AI Pilot — Cache & Rate Limits

Audience: Platform engineers, SREs Time: ~10 min read

AI Pilot uses a Redis-backed cache for prompt/semantic caching and a separate Rate Limit Service (RLS) for global token-aware enforcement. Both are optional sidecars deployed next to the bouncer, controllable per-bouncer from the Control Plane.

The three deployment topologies

You pick a topology per bouncer in Settings -> AI Pilot -> Cache & Rate Limits.

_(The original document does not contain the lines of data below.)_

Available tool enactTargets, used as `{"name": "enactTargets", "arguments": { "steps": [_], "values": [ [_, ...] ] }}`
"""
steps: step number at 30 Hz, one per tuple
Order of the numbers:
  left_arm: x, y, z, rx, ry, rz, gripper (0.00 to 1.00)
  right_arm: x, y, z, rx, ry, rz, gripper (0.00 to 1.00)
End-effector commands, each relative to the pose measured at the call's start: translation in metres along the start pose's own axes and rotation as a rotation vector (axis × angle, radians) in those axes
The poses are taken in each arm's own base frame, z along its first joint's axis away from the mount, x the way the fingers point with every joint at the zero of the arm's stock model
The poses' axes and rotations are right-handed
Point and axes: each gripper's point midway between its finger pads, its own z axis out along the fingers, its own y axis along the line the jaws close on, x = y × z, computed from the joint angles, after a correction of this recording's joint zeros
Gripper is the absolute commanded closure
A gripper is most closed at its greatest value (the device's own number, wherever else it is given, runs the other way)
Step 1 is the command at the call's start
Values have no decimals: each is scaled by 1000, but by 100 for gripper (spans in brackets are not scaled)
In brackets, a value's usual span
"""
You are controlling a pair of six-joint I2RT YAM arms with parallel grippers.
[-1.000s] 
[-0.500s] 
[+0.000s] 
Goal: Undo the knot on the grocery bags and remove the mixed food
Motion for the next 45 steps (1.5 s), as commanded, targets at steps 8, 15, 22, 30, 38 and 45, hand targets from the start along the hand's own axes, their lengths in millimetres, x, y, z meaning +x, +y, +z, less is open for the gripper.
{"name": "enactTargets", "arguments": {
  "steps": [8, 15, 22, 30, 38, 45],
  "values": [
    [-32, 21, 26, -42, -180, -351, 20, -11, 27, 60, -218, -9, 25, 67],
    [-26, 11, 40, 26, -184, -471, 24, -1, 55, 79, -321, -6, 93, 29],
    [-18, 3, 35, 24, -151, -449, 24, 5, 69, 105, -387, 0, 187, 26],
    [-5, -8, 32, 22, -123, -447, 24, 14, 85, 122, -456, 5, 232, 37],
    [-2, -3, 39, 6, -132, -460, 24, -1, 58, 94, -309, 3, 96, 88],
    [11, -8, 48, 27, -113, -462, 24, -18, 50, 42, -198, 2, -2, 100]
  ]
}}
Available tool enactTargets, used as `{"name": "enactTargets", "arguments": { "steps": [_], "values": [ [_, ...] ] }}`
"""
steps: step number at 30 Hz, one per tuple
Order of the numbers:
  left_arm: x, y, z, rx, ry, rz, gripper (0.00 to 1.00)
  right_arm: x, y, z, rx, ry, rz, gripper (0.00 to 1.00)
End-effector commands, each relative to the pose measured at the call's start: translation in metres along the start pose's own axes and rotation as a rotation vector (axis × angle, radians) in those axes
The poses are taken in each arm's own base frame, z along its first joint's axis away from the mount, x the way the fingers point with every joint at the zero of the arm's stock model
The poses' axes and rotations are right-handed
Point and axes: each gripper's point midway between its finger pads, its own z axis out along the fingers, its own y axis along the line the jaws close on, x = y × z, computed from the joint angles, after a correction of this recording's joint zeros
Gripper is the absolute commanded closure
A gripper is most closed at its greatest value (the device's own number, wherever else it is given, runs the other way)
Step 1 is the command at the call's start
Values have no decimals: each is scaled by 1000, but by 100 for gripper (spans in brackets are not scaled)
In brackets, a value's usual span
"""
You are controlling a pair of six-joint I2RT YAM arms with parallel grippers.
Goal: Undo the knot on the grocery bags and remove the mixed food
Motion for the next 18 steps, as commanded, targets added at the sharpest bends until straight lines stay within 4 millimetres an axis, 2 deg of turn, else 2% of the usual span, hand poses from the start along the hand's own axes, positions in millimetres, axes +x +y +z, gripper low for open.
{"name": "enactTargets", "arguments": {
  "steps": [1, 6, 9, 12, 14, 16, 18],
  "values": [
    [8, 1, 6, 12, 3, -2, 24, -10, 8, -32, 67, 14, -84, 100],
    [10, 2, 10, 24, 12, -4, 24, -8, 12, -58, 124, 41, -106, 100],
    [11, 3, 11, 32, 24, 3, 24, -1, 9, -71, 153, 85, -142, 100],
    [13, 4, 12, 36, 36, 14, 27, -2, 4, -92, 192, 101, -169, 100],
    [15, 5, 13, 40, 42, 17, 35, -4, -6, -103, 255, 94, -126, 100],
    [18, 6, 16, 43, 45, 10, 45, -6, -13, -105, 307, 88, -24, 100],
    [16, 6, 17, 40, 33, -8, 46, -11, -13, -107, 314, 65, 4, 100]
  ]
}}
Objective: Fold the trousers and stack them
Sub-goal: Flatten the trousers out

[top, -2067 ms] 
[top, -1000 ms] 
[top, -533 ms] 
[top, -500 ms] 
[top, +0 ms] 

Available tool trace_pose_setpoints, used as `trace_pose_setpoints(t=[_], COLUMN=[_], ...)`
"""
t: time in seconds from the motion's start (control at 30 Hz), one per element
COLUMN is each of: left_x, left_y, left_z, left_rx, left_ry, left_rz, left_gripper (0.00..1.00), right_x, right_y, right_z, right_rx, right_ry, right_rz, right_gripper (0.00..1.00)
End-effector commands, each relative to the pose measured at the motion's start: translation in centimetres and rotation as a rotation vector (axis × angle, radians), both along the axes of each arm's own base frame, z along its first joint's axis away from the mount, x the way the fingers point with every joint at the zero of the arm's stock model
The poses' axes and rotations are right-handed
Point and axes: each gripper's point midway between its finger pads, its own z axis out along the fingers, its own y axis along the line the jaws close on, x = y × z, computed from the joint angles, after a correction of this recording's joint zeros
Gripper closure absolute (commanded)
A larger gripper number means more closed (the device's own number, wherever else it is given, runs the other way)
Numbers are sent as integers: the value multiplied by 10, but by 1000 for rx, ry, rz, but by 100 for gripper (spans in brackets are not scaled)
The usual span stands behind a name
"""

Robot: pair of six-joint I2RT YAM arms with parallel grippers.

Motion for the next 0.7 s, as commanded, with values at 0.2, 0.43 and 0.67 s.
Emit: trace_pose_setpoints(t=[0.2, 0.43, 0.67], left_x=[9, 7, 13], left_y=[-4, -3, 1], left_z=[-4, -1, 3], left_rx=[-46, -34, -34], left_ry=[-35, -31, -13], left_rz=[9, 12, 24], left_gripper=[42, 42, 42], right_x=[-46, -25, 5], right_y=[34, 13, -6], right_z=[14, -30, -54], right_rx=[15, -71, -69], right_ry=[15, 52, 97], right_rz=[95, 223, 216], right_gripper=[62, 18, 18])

TopologyCacheRate LimitBest for
bundledredis:7-alpine shipped as sidecarenvoyproxy/ratelimit:1.4 shipped as sidecarSelf-contained pod, no infra dependency
externalBYO Redis URLBYO RLS endpoint (or none)Reusing existing Redis/RLS infra
disabledLocal in-process cache onlyPer-process limits onlySandbox or air-gapped demos

Click to enlarge

The Helm chart ships an optional subchart bouncer-cache/ that adds two containers next to the bouncer pod (or as a sibling Deployment in the same namespace, depending on your topology preference):

  • cc-bouncer-redis — Redis 7 with optional persistence and auth
  • cc-bouncer-ratelimit — Envoy Rate Limit Service 1.4 with descriptors auto-generated from the AI Pilot configuration

In Docker Compose, the same effect is achieved by enabling the with-cache profile.

Enable

In Helm:

bouncerCache:
  enabled: true
  redis:
    image: redis:7-alpine
    persistence:
      enabled: true
      size: 1Gi
    auth:
      enabled: true
      existingSecret: bouncer-redis-auth
  ratelimit:
    image: envoyproxy/ratelimit:1.4
    descriptorsConfigMap: bouncer-ratelimit-descriptors

In Compose:

docker compose --profile with-cache up -d

Auth

When redis.auth.enabled=true, the bouncer reads REDIS_PASSWORD from the same Kubernetes Secret. The RLS sidecar uses the same Secret. Connection strings shown to operators in /settings/pilot are masked.

External topology

Tell the bouncer to use an existing Redis (and optionally an existing RLS) by supplying URLs in Settings -> AI Pilot -> Cache & Rate Limits:

  • Redis URL — e.g. redis://redis.shared.svc.cluster.local:6379/0
  • Rate Limit endpoint — e.g. ratelimit.shared.svc.cluster.local:8081 (optional; leave blank for "cache only")
  • Auth secret — name of an existing Secret with the password

PAP probes the connection and shows Connected, Auth failed, or Unreachable on the dashboard.

Disabled topology

Pick this when you do not want any shared store. The bouncer falls back to:

  • per-process LRU cache for prompt cache (no semantic match across replicas)
  • per-process token counter for rate limits (so 429s only fire per-replica)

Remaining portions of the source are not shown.